一般に、地図の用途といえば、経路や地形を調べることだ。旅の手引きともなる。だが、歴史を振り返ると、こうした用途ばかりではないことがわかる。

ーーアン・ルーニー『地図の物語』

 

かつて地図が小説に似ていた時代があった。 

「地図」といえば、今ならメルカトル図法の地図やGoogle Mapが思い浮かぶ。これらの地図は世界共通で、国や人や文化によって変わるものではない。

しかし、世界共通の地図になったのは、ここ数世紀のことだ。人類の歴史の長いあいだ、地図は独創的で個性的な、想像力の住処だった。

 

 

本書は、紀元前から21世紀まで、人類が残してきた世界中の地図140点をフルカラーで紹介している。

本書を読んでいると、古代の地図は現代よりもずっと多様で独創的だったことがわかる。

たとえば、アステカ文明の地図には、地形だけではなく、歴史や文化の情報、つまり「積み重ねた時間」の情報が描かれている。

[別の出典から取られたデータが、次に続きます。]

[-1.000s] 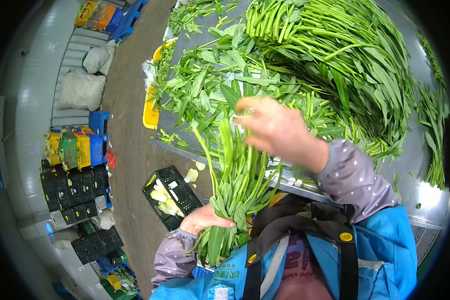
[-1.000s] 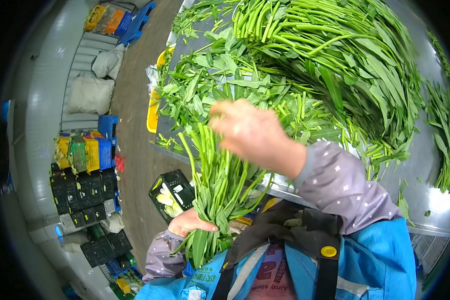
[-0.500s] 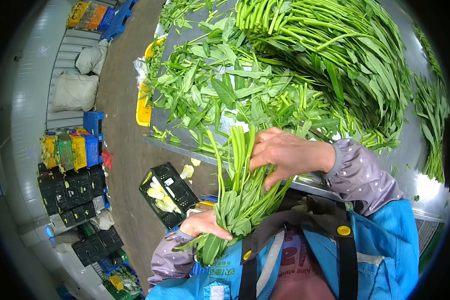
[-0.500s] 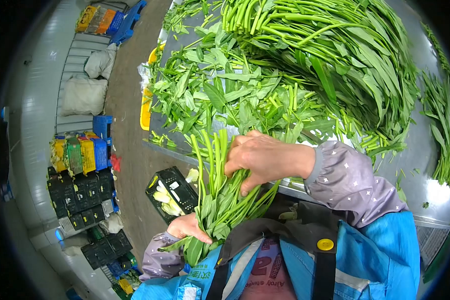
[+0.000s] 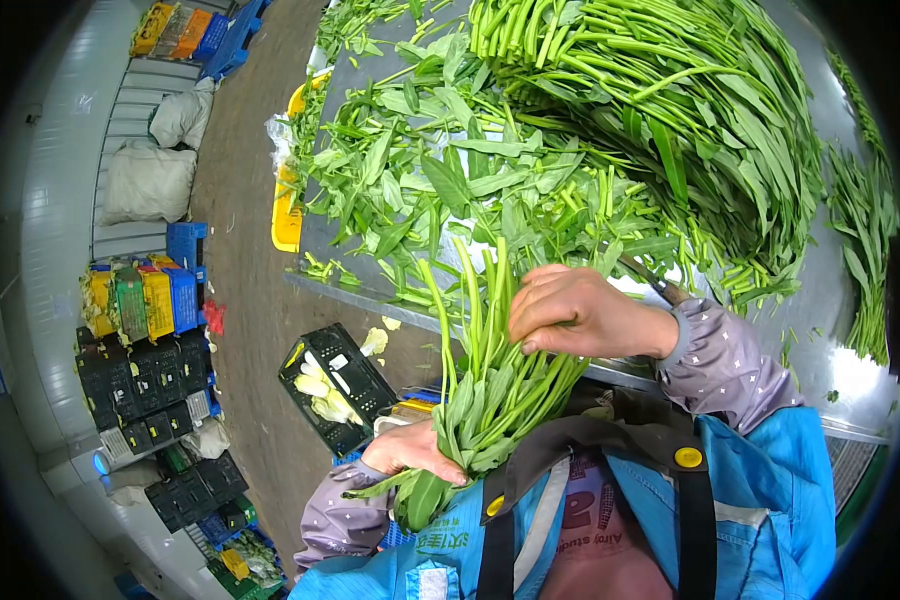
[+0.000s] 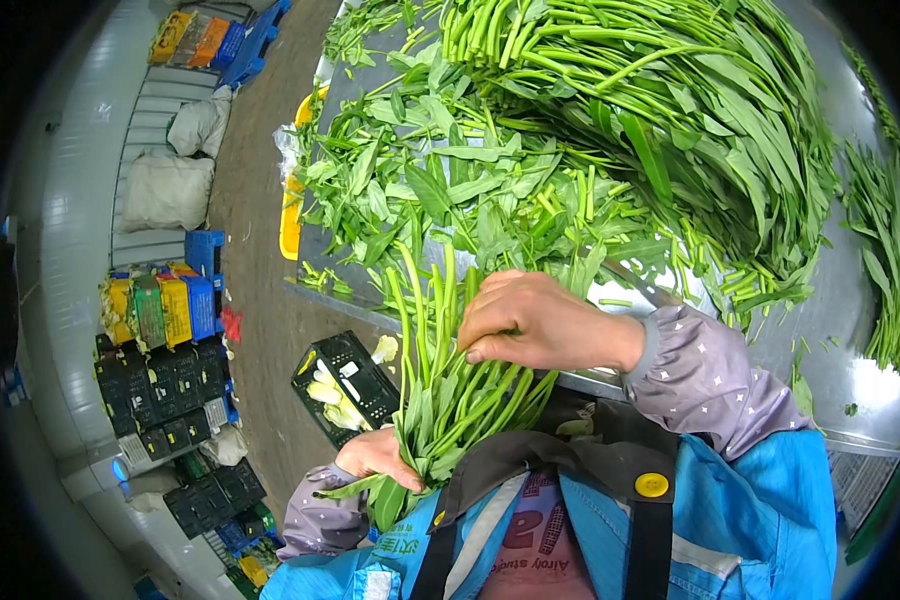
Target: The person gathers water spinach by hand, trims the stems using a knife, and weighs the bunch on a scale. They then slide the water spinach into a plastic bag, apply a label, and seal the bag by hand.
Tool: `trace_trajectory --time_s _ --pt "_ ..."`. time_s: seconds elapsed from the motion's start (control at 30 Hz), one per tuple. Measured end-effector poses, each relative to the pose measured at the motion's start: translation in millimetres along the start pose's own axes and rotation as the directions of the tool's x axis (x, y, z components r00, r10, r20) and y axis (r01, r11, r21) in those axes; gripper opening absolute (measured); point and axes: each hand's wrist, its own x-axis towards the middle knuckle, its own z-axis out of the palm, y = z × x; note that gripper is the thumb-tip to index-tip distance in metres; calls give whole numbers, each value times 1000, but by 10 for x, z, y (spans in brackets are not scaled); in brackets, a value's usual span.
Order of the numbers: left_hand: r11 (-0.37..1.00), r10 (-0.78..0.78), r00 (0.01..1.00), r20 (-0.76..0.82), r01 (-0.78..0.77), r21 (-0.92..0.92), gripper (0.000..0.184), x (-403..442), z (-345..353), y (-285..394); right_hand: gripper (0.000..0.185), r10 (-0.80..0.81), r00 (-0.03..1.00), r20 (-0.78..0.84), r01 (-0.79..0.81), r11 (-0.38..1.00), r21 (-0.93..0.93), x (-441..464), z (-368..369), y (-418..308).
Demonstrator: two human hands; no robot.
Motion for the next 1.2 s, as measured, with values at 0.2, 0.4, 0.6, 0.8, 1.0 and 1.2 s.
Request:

マーシャル諸島の地図は、木の枝や貝殻からできた潮の流れ、海流を表現した地図だ。

グリーンランドの流木地図は、流木を陸地に似せた形で彫刻している。これは「目で読む地図」ではなく「手で読む地図」で、極寒の航海中に服の中で触り、自分たちがどこらへんにいるかを知るためのものだったらしい。

中世ヨーロッパの地図は、宗教世界を地図に織りこんでいるし、中世時代に描かれた十字軍や都市包囲、植民地時代の航海地図は、領有権を「地図に描いてしまう」ことで主張した。

 

地図は、未知の場所を歩く道しるべの情報だけではなかった。歴史や宗教の記録、一獲千金を夢見る期待装置、支配権を主張する政治の道具でもあった。

 未知と既知、事実と創造が混在している古地図は、現在の世界共通地図より、ずっと独創的でおもしろい。

 

現在の地図は完成されている。これまで何百年もの実測と発展があってこその完成形だ。すばらしい偉業だ。

それでもやっぱり、私の地図への認識は、だいぶつまらないものだったとも思う。

私は地図を「目的地にたどりつく経路を知る情報」「見知らぬ土地の位置を知る情報」としてしか認識していなかった。なんと単調な認識だったのだろう。思考がメルカトルに支配されていた。

 

地図は、もっと小説や日記に近くてもいいのかもしれない。

主観と想像が混ざった古い地図、見る以外の方法で読む地図を眺めていて思った。

正しい位置情報のほかに、主観や想像や時間が記してある地図があれば、測量されつくしたこの世界にまた未知の空白ができる。

違う世界地図、違う地図の読み方を妄想したくなって、本日はもう店じまいにしてしまおうか。